The object provides a limited number of data attributes. The mimeType attribute is used to store the preferred MIME content-type value for the data:

>>> f.mimeType
>>> f.mimeType = "text/plain"
>>> f.mimeType
'text/plain'
>>> f.mimeType = "application/postscript"
>>> f.mimeType
'application/postscript'

The parameters attribute is a mapping used to store the content-type parameters. This is where encoding information can be found when applicable (and available):

>>> f.parameters
{}
>>> f.parameters["charset"] = "us-ascii"
>>> f.parameters["charset"]
'us-ascii'

Both, parameters and mimeType can optionally also be set when creating a File object:

>>> f2 = File(mimeType = "application/octet-stream",
...           parameters = dict(charset = "utf-8"))
>>> f2.mimeType
'application/octet-stream'
>>> f2.parameters["charset"]
'utf-8'

File objects also sport a size attribute that provides the number of bytes in the file:

>>> f.size
0

The object supports efficient upload and download by providing all access to content data through accessor objects that provide (subsets of) Python’s file API.

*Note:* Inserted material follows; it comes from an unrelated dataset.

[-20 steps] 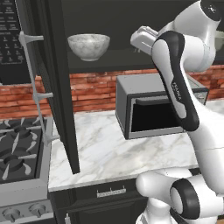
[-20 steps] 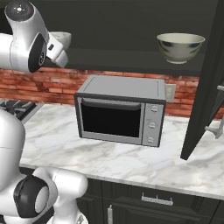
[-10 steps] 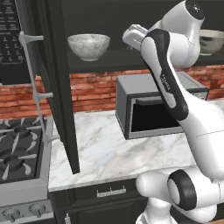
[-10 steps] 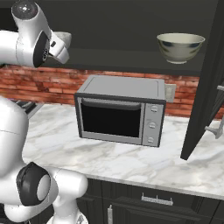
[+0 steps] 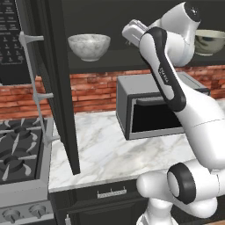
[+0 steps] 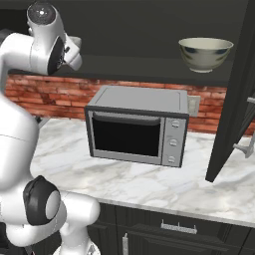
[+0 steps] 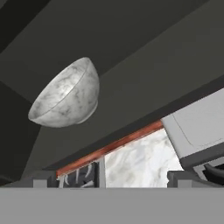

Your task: Move the bowls from the cabinet to the plates on the dining table.

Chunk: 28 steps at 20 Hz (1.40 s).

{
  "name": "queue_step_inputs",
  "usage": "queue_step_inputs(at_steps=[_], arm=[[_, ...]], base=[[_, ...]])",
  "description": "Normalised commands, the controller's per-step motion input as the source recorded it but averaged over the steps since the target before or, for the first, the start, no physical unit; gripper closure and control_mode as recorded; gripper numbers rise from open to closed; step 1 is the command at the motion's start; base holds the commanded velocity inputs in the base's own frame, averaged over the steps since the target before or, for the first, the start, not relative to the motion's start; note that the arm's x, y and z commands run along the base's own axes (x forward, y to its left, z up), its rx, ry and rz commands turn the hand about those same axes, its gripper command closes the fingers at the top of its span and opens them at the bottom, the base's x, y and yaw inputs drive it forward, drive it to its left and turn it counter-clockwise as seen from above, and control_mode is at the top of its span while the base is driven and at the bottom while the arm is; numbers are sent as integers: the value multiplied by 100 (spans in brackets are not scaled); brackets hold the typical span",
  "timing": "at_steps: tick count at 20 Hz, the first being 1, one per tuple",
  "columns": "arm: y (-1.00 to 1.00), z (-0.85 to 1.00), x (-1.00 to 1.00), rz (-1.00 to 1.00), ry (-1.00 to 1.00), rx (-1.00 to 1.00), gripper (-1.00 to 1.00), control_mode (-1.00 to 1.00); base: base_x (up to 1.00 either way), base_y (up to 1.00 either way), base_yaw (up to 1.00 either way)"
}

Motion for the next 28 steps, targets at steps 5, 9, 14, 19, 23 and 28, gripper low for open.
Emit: queue_step_inputs(at_steps=[5, 9, 14, 19, 23, 28], arm=[[14, 0, 19, -2, -7, 9, -100, -100], [16, 0, 13, -2, -1, 1, -100, -100], [11, -2, 20, -1, 0, 0, -100, -100], [0, 0, 27, 0, 0, 2, -100, -100], [0, 0, 19, 0, 0, 4, -100, -100], [0, 0, 20, 0, 0, 1, -100, -100]], base=[[0, 0, 0], [0, 0, 0], [0, 0, 0], [0, 0, 0], [0, 0, 0], [0, 0, 0]])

A file that hasn’t been written to is empty. We can get a reader by calling open(). Note that all blobs are binary, thus the mode always contains a ‘b’:

>>> r = f.open("r")
>>> r.mode
'rb'

The read() method can be called with a non-negative integer argument to specify how many bytes to read, or with a negative or omitted argument to read to the end of the file:

>>> r.read(10)
''
>>> r.read()
''
>>> r.read(-1)
''

Once the accessor has been closed, we can no longer read from it:

>>> r.close()
>>> r.read()
Traceback (most recent call last):
ValueError: I/O operation on closed file

We’ll see that readers are more interesting once there’s data in the file object.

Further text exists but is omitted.